DAR Secretary John Castriciones said the ‘harvest festival’ was a result of the national government, the local government, the church, the private sector, and the community coming together and uniting for a cause.

“Natutuwa ako dahil ipinakita dito na pwedeng magtulungan ang simbahan at ang gobyerno para makatulong sa taong bayan (I am happy because this shows that the church and the government can work together to help the people),” Castriciones said in an interview.

The crops that were planted on the first week of December and were harvested on Sunday were mustard (mustasa), snow cabbage (pechay), Chinese kangkong and spinach.

Before the month ends, Castriciones said they are expecting to harvest squash and bottle gourd (upo).
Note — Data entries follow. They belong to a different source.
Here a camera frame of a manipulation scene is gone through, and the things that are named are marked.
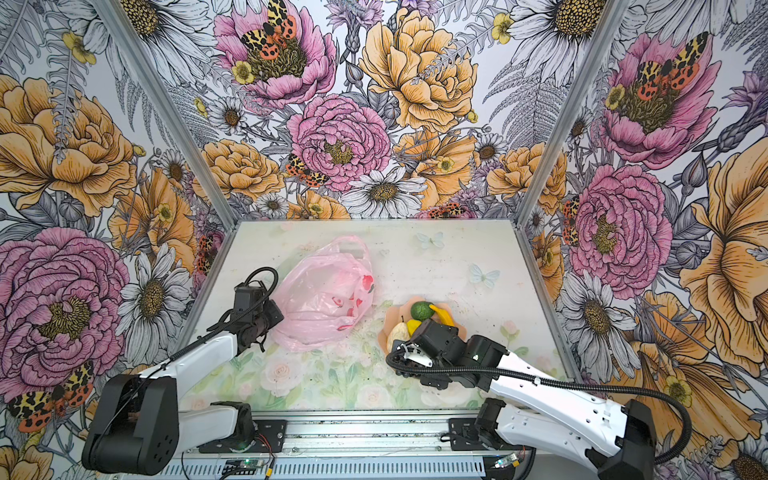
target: green fruit
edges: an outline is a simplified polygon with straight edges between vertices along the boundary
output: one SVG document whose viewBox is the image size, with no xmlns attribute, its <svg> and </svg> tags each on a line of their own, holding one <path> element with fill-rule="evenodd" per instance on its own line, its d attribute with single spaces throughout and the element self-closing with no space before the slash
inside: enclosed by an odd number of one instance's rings
<svg viewBox="0 0 768 480">
<path fill-rule="evenodd" d="M 435 310 L 429 308 L 430 305 L 432 305 L 430 302 L 416 302 L 411 305 L 411 318 L 423 322 L 432 317 L 435 314 Z"/>
</svg>

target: floral tablecloth
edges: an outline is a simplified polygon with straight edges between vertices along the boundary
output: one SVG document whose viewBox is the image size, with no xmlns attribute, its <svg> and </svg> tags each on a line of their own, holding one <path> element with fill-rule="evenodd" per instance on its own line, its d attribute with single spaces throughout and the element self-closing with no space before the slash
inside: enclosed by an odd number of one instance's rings
<svg viewBox="0 0 768 480">
<path fill-rule="evenodd" d="M 244 223 L 194 335 L 231 306 L 231 287 L 251 270 L 279 265 L 284 277 L 302 258 L 348 234 L 366 242 L 376 276 L 374 305 L 349 337 L 307 353 L 268 339 L 265 353 L 254 346 L 214 370 L 182 398 L 183 408 L 220 400 L 249 402 L 254 411 L 479 407 L 484 392 L 478 389 L 452 383 L 438 391 L 386 366 L 376 342 L 385 312 L 417 294 L 451 305 L 469 335 L 488 336 L 564 377 L 513 230 L 503 220 Z M 486 280 L 498 270 L 498 279 L 473 283 L 473 266 Z"/>
</svg>

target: metal post
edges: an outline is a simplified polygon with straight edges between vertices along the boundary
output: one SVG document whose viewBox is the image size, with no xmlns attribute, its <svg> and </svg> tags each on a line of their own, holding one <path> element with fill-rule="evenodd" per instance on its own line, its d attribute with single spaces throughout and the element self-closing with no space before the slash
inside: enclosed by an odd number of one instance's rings
<svg viewBox="0 0 768 480">
<path fill-rule="evenodd" d="M 125 15 L 120 0 L 92 2 L 99 18 L 104 22 L 109 34 L 120 49 L 121 57 L 126 60 L 139 83 L 147 92 L 157 113 L 176 140 L 184 158 L 192 166 L 200 185 L 208 195 L 227 233 L 234 230 L 237 219 L 221 193 L 221 189 L 210 173 L 210 168 L 203 159 L 200 148 L 195 144 L 192 134 L 184 124 L 184 119 L 165 89 L 163 79 L 154 67 L 154 63 L 144 48 L 141 39 Z"/>
<path fill-rule="evenodd" d="M 594 87 L 594 76 L 611 49 L 611 42 L 614 40 L 619 25 L 621 25 L 621 19 L 628 7 L 629 0 L 607 0 L 603 8 L 603 15 L 594 30 L 595 35 L 587 51 L 587 57 L 582 65 L 576 67 L 571 89 L 568 91 L 565 103 L 560 109 L 552 133 L 549 135 L 544 154 L 541 156 L 541 162 L 539 162 L 531 179 L 531 185 L 523 197 L 523 204 L 515 218 L 518 226 L 525 225 L 528 217 L 531 216 L 533 207 L 538 202 L 544 185 L 547 183 L 547 177 L 558 160 L 558 154 L 562 149 L 563 142 L 565 142 L 566 135 L 576 120 L 581 102 L 587 95 L 588 89 Z"/>
</svg>

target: orange flower
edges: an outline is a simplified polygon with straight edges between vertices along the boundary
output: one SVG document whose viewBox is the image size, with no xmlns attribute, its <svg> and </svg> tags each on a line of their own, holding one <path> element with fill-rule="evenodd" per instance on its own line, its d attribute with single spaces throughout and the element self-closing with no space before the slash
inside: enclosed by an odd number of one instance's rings
<svg viewBox="0 0 768 480">
<path fill-rule="evenodd" d="M 133 145 L 96 98 L 77 91 L 72 131 L 57 152 L 51 98 L 60 93 L 42 79 L 28 78 L 22 87 L 0 75 L 0 191 L 25 194 L 19 209 L 36 204 L 48 188 L 66 192 L 96 217 L 136 187 Z"/>
<path fill-rule="evenodd" d="M 458 140 L 446 135 L 442 140 L 431 131 L 417 131 L 403 135 L 400 143 L 392 148 L 399 154 L 399 161 L 416 164 L 411 178 L 424 177 L 427 188 L 421 195 L 422 210 L 441 205 L 451 199 L 461 186 L 472 179 L 472 165 L 480 165 L 480 156 L 475 151 L 475 137 Z"/>
<path fill-rule="evenodd" d="M 401 127 L 445 133 L 472 110 L 478 66 L 469 58 L 428 73 L 438 55 L 453 46 L 453 34 L 440 29 L 418 10 L 397 12 L 394 34 L 381 22 L 368 31 L 359 66 L 369 74 L 376 93 L 391 91 L 400 103 Z"/>
<path fill-rule="evenodd" d="M 306 195 L 296 197 L 299 205 L 288 205 L 288 220 L 319 219 L 340 220 L 349 219 L 346 208 L 333 197 L 319 195 L 314 190 L 308 190 Z"/>
<path fill-rule="evenodd" d="M 19 458 L 12 446 L 0 447 L 0 475 L 7 480 L 51 480 L 53 454 L 31 446 Z"/>
<path fill-rule="evenodd" d="M 752 411 L 725 391 L 733 387 L 720 366 L 705 361 L 713 346 L 704 335 L 705 325 L 696 323 L 696 317 L 672 293 L 646 292 L 644 300 L 641 315 L 649 318 L 641 320 L 640 333 L 635 333 L 643 338 L 630 343 L 642 367 L 633 379 L 621 373 L 621 379 L 610 384 L 665 392 L 689 407 L 694 436 L 684 455 L 704 446 L 711 435 L 721 435 L 725 449 L 715 465 L 722 468 L 739 455 L 737 441 L 747 435 L 760 435 L 760 423 L 750 420 Z M 681 332 L 670 319 L 682 323 L 687 332 Z M 742 392 L 747 389 L 742 382 L 737 382 L 737 386 Z M 613 397 L 620 403 L 633 398 L 615 394 Z M 667 403 L 650 397 L 640 396 L 636 400 L 653 411 L 659 441 L 669 432 L 674 432 L 672 441 L 677 441 L 683 428 L 677 412 Z"/>
<path fill-rule="evenodd" d="M 560 296 L 563 287 L 564 263 L 561 252 L 561 238 L 550 233 L 542 233 L 533 239 L 533 254 L 538 264 L 538 271 L 544 277 L 544 285 L 551 301 Z"/>
<path fill-rule="evenodd" d="M 710 168 L 708 211 L 693 204 L 699 223 L 711 228 L 709 254 L 681 270 L 690 304 L 707 316 L 707 338 L 724 362 L 752 376 L 768 359 L 768 138 Z"/>
<path fill-rule="evenodd" d="M 525 192 L 531 185 L 531 179 L 541 161 L 544 147 L 544 142 L 541 142 L 530 149 L 521 147 L 517 151 L 502 155 L 499 160 L 503 168 L 497 168 L 488 173 L 488 192 L 491 195 L 503 194 L 504 197 L 511 197 L 517 192 Z M 567 162 L 565 153 L 561 151 L 538 199 L 538 204 L 541 205 L 547 215 L 554 215 L 560 205 L 560 200 L 565 196 Z"/>
<path fill-rule="evenodd" d="M 226 198 L 236 192 L 255 201 L 285 187 L 280 165 L 245 142 L 211 142 L 203 147 L 203 156 Z M 197 178 L 192 186 L 197 195 L 207 198 Z"/>
<path fill-rule="evenodd" d="M 163 243 L 176 248 L 176 260 L 192 272 L 197 241 L 187 202 L 172 188 L 160 168 L 151 180 L 141 176 L 141 193 L 120 196 L 115 214 L 109 219 L 112 246 L 118 250 L 147 252 L 154 261 Z"/>
</svg>

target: pink plastic bag
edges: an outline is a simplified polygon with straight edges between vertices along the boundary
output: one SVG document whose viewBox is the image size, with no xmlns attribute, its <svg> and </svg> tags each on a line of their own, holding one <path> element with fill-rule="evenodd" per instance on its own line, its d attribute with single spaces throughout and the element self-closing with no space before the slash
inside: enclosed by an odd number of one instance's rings
<svg viewBox="0 0 768 480">
<path fill-rule="evenodd" d="M 301 260 L 272 298 L 285 319 L 270 333 L 280 345 L 306 352 L 337 342 L 373 302 L 368 247 L 358 237 L 339 237 Z"/>
</svg>

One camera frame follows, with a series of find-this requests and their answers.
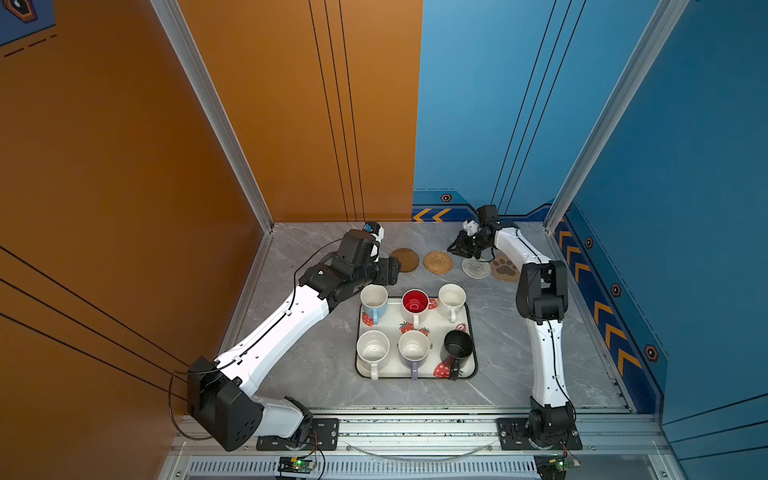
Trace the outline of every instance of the robotic arm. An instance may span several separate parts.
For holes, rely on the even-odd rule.
[[[561,348],[562,322],[568,309],[567,267],[539,252],[513,222],[500,220],[494,205],[479,208],[478,219],[479,223],[464,222],[464,230],[448,252],[479,259],[483,250],[494,247],[520,270],[515,303],[520,315],[529,319],[534,360],[528,438],[538,448],[565,445],[576,431],[576,413],[565,388]]]
[[[370,283],[394,285],[400,262],[379,259],[384,229],[367,222],[339,249],[306,270],[286,300],[249,336],[213,362],[188,370],[188,411],[228,452],[251,436],[275,435],[297,445],[310,434],[312,414],[296,400],[254,397],[277,360],[313,325]]]

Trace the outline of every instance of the light blue mug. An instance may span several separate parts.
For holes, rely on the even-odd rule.
[[[387,306],[386,288],[381,285],[368,285],[360,292],[362,313],[373,319],[373,324],[378,325],[379,319],[384,316]]]

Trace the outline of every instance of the orange wall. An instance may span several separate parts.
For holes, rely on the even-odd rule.
[[[258,223],[149,2],[55,10],[54,38],[0,56],[0,245],[183,361],[210,358]],[[185,369],[2,251],[0,278]],[[0,318],[0,476],[154,478],[169,375],[4,283],[0,312],[160,387]]]
[[[421,1],[180,4],[275,220],[410,219]]]

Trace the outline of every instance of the yellow chevron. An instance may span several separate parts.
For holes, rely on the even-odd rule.
[[[442,218],[440,218],[440,217],[441,217],[443,214],[446,214],[446,213],[448,213],[449,211],[451,211],[451,209],[450,209],[450,208],[446,208],[445,210],[443,210],[442,212],[440,212],[439,214],[435,215],[435,216],[434,216],[434,217],[432,217],[432,218],[435,220],[435,222],[442,222]]]
[[[571,253],[581,253],[581,250],[579,250],[577,247],[568,247],[566,248],[568,255],[565,257],[565,262],[568,264],[568,266],[571,265]]]
[[[608,349],[611,349],[611,334],[619,335],[623,339],[627,339],[627,336],[624,335],[624,332],[619,330],[613,325],[609,325],[608,323],[605,324],[605,345],[608,347]]]
[[[594,323],[595,323],[595,325],[599,324],[599,322],[598,322],[598,314],[600,313],[600,310],[602,310],[604,312],[608,312],[611,315],[614,314],[614,311],[611,310],[611,308],[608,305],[606,305],[605,303],[595,302],[594,303]]]
[[[563,250],[563,237],[573,237],[573,234],[565,230],[560,232],[560,250]]]
[[[592,269],[589,268],[588,265],[584,265],[583,263],[576,262],[576,283],[578,283],[578,273],[579,270],[586,270],[588,272],[591,272]]]
[[[426,214],[430,210],[431,208],[425,208],[424,210],[418,212],[416,215],[414,215],[413,220],[416,220],[417,222],[423,222],[424,220],[422,220],[422,215]]]
[[[634,358],[629,353],[626,353],[622,349],[619,349],[619,373],[621,376],[624,376],[624,360],[629,360],[630,362],[634,363],[634,365],[638,369],[642,369],[643,367],[640,365],[640,360]]]

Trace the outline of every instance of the round coaster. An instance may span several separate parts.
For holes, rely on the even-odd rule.
[[[491,262],[491,270],[493,270],[493,276],[499,280],[513,283],[520,280],[520,271],[503,253],[496,255],[496,259]]]
[[[424,256],[424,267],[432,273],[442,275],[451,271],[453,260],[445,252],[429,252]]]
[[[390,257],[400,260],[400,273],[408,273],[419,266],[419,254],[409,248],[399,248]]]
[[[474,258],[462,260],[462,270],[468,276],[480,280],[491,274],[491,265],[488,262],[480,262]]]
The project ‘Buhay sa Gulay’ aims to promote urban farming, reduce poverty, and eradicate hunger, particularly in marginalized urban barangays in the National Capital Region as the Covid-19 pandemic shut down opportunities and livelihood.

Castriciones said the knowledge on urban farming given to the parishioners of St. John Bosco Parish may also become an alternative livelihood opportunity for them to earn.

Fr. Gaudencio Carandang of St. John Bosco Parish said the present ‘farm’ that yielded a bountiful harvest of vegetables used to be a football field.

He said the area was left unused when community quarantines were imposed in Metro Manila.

As the parish was giving assistance to neighboring communities, he said a parishioner suggested to them to start planting.

Carandang asked Castriciones, who immediately sent a team of farmer-scientists to train their parishioners.

Aside from the fresh vegetables to which they can benefit, he said this could also be a source of income.

“A percentage of the earnings from this will go to the parish to help sustain our program and the rest will be divided among those who planted the crops and at the same time, this is a good source of fresh and inexpensive vegetable for the community,” Carandang said in a mix of English and Filipino.

He said the parish caters to about 80,000 individuals in the adjacent 17 barangays.

Meanwhile, Castriciones said DAR will start the same program by next week in Quezon City in coordination with Mayor Joy Belmonte, who already allotted about 7 hectares of land for the project.

Afterward, Caloocan will follow with Mayor Oca Malapitan allotting 1.5 hectares of land for the project.